Ci risiamo. A poco meno di un anno di distanza torna ad aleggiare sull’Italia lo spettro di una nuova crisi di governo. Scenario invariato, attori diversi: se nella torrida estate del 2019 fu Salvini a staccare la spina all’esecutivo gialloverde tentando di passare all’incasso – piano rivelatosi poi fallimentare – in questo mite febbraio è l’altro Matteo a rendersi protagonista di una diatriba che vede contrapposti Italia Viva e Movimento 5 Stelle, con un Partito Democratico sullo sfondo a cui i panni dell’intermediario calzano leggermente stretti.
“Se io devo lavorare per realizzare il programma di governo, è una tale responsabilità che lo realizzerei mettendo da parte qualsiasi personalismo. Eventuali simpatie o antipatie non conterebbero, perché sono naturalmente portato a guardare il bene comune e l’interesse collettivo superiore” ha dichiarato il presidente del Consiglio Giuseppe Conte in seguito alle schermaglie avvenute in settimana tra Renzi e il M5S, scaturite dai mancati accordi sulla prescrizione.
Dal canto suo il leader di IV non arretra di un passo rispetto a quanto detto nei giorni scorsi e tenterà in ogni modo di far prevalere la sua linea; il rovescio della medaglia, tuttavia, ci consegna un partito che con le percentuali elettorali non ha avuto finora un gran feeling: difficile che il neonato movimento del senatore di Scandicci raggiunga la doppia cifra in vista di eventuali elezioni anticipate. Che sia stato un bluff architettato per intimidire un M5S già privo della fiducia di una larga fetta di italiani?
Nel frattempo Di Maio and Co., dopo aver ingaggiato un breve botta e risposta con gli “alleati” (si fa per dire), colpevoli di attuare con insistenza un’illogica micro-opposizione all’interno della maggioranza, fanno orecchie da mercante: l’ex capo politico del M5S ha riunito i suoi in occasione della manifestazione #MaiPiùVitalizi; un ritorno al passato, un escamotage in salsa antipolitica risalente ai vecchi tempi in cui ogni singolo “vaffa” corrispondeva ad un voto guadagnato. Tuttavia la domanda sorge spontanea: ma i pentastellati sono ancora al governo? In oltre 70 anni di storia repubblicana non era mai successo che il partito di maggioranza relativa in Parlamento, nonché parte integrante dell’esecutivo, scendesse in piazza in segno di protesta contro la famigerata “casta”. Un paradossale controsenso che sa tanto di prove generali di fortificazione in vista di una tornata elettorale che se non sembra essere imminente poco ci manca.
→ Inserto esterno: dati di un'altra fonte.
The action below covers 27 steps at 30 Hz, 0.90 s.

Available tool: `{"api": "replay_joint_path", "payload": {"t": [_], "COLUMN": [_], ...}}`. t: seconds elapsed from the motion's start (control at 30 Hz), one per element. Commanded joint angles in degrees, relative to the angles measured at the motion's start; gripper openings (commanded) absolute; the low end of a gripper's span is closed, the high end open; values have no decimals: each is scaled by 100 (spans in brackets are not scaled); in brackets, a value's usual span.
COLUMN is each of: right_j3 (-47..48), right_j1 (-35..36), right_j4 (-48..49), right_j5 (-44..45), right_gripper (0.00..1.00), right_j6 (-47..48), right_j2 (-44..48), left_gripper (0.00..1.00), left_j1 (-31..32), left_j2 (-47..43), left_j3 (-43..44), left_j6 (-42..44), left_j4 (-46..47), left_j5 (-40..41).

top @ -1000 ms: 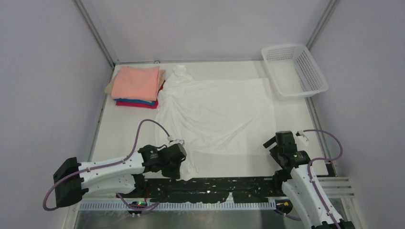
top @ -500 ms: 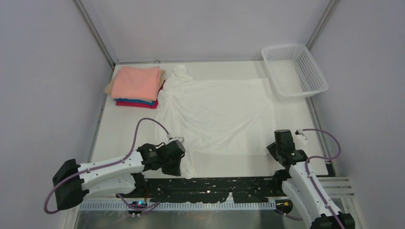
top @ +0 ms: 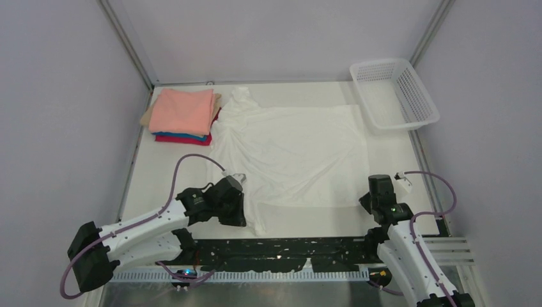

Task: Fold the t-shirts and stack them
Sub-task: Grab the side of the flattened tshirt closest away from the robot with both arms

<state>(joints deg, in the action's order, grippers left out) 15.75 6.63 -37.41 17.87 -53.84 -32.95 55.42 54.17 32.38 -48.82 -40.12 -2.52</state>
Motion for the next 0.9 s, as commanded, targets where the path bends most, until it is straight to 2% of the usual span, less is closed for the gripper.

E mentre tra Montecitorio e Palazzo Madama i ddl sfiorano il minimo storico, il PD mostra un’apparente, molto apparente, calma serafica: il rischio di ritrovarsi a competere con un futuro governo a trazione leghista, spinto dalla crescita costante di Fratelli d’Italia, è quanto mai concreto. Chi non resta a guardare è il Quirinale che, in attesa dei classici risvolti del caso, è in contatto costante con Palazzo Chigi: qualora la crisi di governo dovesse repentinamente divenire realtà si tornerebbe alle urne non prima del prossimo autunno. Basta una notte, una sola a far cambiare il corso della storia: se Renzi ne è consapevole, l’insonnia di Conte funge da principale testimonianza.